_Assigned task_: Copy out each line of the data below in which the string "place" appears.

══════════════════════════════

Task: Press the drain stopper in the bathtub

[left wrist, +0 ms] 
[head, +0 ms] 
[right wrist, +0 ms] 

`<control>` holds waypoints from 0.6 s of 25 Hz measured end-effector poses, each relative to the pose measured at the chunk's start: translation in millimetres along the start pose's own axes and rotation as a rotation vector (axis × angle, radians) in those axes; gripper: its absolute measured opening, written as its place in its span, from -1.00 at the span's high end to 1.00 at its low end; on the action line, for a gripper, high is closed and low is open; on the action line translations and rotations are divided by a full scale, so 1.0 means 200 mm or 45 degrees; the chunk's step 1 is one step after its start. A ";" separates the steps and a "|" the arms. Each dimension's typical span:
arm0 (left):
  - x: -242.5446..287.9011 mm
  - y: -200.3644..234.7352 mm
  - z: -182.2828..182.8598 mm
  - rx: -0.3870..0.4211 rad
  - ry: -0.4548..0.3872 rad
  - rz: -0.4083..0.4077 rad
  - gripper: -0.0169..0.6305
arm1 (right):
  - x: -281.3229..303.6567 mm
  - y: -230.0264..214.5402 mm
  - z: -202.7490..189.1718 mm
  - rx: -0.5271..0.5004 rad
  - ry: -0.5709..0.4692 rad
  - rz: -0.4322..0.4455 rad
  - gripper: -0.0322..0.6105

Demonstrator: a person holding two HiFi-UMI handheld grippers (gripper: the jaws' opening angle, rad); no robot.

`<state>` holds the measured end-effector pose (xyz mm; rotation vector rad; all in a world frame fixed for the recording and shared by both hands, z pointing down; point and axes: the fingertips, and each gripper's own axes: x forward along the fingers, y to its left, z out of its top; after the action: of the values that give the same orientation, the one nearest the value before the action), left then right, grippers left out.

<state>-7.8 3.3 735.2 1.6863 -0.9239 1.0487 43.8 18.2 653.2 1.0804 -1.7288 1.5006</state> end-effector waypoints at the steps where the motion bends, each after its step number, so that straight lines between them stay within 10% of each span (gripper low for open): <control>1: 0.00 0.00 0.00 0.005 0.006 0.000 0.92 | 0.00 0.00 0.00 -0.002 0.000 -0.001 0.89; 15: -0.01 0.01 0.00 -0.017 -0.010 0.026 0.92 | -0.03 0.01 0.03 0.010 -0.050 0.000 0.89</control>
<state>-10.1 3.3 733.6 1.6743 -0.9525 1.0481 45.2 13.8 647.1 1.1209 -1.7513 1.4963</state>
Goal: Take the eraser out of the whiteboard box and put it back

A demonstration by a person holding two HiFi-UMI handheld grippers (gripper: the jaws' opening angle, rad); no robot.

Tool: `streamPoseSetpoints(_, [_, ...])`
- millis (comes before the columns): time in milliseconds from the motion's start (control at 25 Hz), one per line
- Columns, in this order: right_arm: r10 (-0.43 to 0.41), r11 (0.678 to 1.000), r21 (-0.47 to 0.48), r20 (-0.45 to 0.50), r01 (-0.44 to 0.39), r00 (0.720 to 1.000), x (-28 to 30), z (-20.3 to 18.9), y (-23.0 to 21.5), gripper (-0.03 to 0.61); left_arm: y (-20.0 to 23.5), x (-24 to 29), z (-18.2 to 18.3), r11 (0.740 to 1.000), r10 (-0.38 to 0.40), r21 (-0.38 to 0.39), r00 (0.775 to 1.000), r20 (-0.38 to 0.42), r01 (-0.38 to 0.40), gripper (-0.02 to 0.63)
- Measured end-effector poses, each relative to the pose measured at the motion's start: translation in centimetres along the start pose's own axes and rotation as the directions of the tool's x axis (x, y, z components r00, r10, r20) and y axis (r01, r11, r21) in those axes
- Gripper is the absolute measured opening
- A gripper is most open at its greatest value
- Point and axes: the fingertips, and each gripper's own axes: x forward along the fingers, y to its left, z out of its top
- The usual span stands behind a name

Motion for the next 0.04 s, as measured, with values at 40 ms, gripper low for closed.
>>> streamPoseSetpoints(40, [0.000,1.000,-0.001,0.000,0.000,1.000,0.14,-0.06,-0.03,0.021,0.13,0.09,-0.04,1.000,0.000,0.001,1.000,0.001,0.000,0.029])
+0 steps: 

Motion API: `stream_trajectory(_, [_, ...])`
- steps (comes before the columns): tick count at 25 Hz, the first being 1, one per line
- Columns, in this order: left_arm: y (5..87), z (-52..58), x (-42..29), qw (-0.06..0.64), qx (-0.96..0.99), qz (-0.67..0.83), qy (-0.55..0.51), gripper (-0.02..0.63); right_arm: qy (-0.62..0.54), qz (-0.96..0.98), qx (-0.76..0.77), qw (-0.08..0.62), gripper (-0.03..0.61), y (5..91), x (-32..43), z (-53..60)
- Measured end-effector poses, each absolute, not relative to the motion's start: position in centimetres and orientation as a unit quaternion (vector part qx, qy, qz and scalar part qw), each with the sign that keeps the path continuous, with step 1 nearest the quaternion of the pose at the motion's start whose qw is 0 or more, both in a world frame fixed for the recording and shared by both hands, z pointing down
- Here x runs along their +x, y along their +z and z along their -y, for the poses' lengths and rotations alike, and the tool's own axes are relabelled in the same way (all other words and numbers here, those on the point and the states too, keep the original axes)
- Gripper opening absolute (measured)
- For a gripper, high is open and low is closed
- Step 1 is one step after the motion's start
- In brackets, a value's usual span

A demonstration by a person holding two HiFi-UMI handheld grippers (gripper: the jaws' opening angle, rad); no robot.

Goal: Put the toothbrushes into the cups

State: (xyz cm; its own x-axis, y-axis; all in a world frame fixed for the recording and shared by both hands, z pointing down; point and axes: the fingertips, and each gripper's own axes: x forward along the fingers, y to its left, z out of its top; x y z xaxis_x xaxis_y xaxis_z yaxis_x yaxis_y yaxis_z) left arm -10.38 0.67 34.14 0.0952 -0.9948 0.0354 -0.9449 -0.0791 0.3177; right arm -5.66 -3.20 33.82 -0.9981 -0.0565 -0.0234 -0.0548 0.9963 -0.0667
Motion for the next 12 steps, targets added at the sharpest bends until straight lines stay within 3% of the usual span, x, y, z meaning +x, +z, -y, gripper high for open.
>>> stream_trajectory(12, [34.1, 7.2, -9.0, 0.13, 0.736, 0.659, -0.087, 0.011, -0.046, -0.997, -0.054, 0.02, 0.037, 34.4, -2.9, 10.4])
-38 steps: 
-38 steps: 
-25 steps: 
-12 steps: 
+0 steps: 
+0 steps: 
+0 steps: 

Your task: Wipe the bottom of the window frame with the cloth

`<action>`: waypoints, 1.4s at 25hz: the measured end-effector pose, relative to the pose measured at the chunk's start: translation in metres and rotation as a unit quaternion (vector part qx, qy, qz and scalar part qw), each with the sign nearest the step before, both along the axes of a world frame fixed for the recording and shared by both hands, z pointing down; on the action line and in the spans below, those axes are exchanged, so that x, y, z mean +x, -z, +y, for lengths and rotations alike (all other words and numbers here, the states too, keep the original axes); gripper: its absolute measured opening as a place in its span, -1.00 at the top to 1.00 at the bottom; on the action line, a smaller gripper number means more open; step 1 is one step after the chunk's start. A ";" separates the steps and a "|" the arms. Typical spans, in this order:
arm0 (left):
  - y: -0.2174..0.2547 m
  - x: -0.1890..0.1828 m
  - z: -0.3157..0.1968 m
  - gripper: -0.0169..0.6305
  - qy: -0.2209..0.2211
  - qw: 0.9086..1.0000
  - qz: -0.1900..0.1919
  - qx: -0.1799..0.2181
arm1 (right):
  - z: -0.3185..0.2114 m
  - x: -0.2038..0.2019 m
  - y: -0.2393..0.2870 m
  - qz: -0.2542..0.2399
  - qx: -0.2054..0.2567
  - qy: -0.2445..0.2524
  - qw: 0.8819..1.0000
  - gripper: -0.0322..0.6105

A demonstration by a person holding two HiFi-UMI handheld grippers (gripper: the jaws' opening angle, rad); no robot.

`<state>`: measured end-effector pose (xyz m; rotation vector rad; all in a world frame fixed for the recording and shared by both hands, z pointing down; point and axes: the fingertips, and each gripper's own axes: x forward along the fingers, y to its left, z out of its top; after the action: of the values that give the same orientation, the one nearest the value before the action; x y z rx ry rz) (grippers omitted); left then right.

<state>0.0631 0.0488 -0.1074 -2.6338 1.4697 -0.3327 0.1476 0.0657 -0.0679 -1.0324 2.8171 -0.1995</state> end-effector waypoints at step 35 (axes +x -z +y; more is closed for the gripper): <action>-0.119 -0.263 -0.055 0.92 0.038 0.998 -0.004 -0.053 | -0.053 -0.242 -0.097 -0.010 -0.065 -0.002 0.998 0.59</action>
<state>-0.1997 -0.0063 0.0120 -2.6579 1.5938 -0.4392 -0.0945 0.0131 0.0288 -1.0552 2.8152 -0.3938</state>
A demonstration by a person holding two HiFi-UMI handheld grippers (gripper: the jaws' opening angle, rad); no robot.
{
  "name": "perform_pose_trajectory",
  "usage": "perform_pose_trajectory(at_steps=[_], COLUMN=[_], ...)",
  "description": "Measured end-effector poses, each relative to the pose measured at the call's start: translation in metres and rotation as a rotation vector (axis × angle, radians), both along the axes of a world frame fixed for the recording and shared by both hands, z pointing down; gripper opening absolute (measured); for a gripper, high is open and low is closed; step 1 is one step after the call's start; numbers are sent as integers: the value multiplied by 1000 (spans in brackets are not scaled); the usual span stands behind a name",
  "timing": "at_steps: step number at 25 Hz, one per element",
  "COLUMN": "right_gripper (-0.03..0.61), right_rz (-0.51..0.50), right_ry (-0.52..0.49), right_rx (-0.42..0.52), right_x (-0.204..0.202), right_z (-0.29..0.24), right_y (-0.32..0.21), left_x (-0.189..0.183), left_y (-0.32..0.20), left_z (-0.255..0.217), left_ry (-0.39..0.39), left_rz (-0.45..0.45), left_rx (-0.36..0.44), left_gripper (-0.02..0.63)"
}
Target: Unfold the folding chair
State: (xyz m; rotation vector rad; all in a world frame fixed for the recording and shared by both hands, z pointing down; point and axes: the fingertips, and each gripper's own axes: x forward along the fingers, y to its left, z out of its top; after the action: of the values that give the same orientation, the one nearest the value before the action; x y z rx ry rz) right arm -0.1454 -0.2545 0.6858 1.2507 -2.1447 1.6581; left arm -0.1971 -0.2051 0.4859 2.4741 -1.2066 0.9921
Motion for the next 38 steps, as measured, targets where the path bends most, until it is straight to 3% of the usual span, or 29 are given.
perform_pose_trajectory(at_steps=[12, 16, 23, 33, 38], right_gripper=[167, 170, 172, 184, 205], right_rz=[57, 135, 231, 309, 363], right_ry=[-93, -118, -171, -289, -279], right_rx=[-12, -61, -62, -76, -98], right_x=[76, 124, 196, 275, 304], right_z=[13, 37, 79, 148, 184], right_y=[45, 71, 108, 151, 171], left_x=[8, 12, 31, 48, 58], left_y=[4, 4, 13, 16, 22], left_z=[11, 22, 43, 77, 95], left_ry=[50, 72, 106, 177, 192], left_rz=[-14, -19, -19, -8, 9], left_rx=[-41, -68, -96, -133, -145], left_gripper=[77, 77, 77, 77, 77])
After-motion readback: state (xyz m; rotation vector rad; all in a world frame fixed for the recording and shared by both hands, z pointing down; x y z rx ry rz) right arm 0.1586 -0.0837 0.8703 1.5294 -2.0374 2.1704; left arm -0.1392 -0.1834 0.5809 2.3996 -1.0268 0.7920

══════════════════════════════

_Written answer_:
`<control>` holds waypoints from 0.6 s of 25 Hz measured end-effector poses, each relative to the pose measured at the chunk's start: translation in millimetres along the start pose's own axes and rotation as a rotation vector (axis × angle, radians) in those axes; gripper: its absolute measured opening, written as its place in its span, from -1.00 at the span's high end to 1.00 at its low end; on the action line, for a gripper, high is closed and low is open; on the action line translations and rotations are divided by a full scale, so 1.0 means 200 mm or 45 degrees; the chunk's step 1 is one step after its start. A ";" separates the steps and a "|" the arms. Each dimension's typical span:
`<action>`: waypoints, 1.4s at 25hz: the measured end-effector pose, relative to the pose measured at the chunk's start: translation in metres and rotation as a unit quaternion (vector part qx, qy, qz and scalar part qw), each with the sign nearest the step before, both along the axes of a world frame fixed for the recording and shared by both hands, z pointing down; on the action line and in the spans below, those axes are exchanged, so that x, y, z mean +x, -z, +y, for lengths and rotations alike (all other words and numbers here, the states too, keep the original axes); gripper: its absolute measured opening as a place in its span, -1.00 at the top to 1.00 at the bottom; on the action line, a smaller gripper number means more open; step 1 is one step after the chunk's start. A ";" separates the steps and a "|" the arms. Typical spans, in this order:

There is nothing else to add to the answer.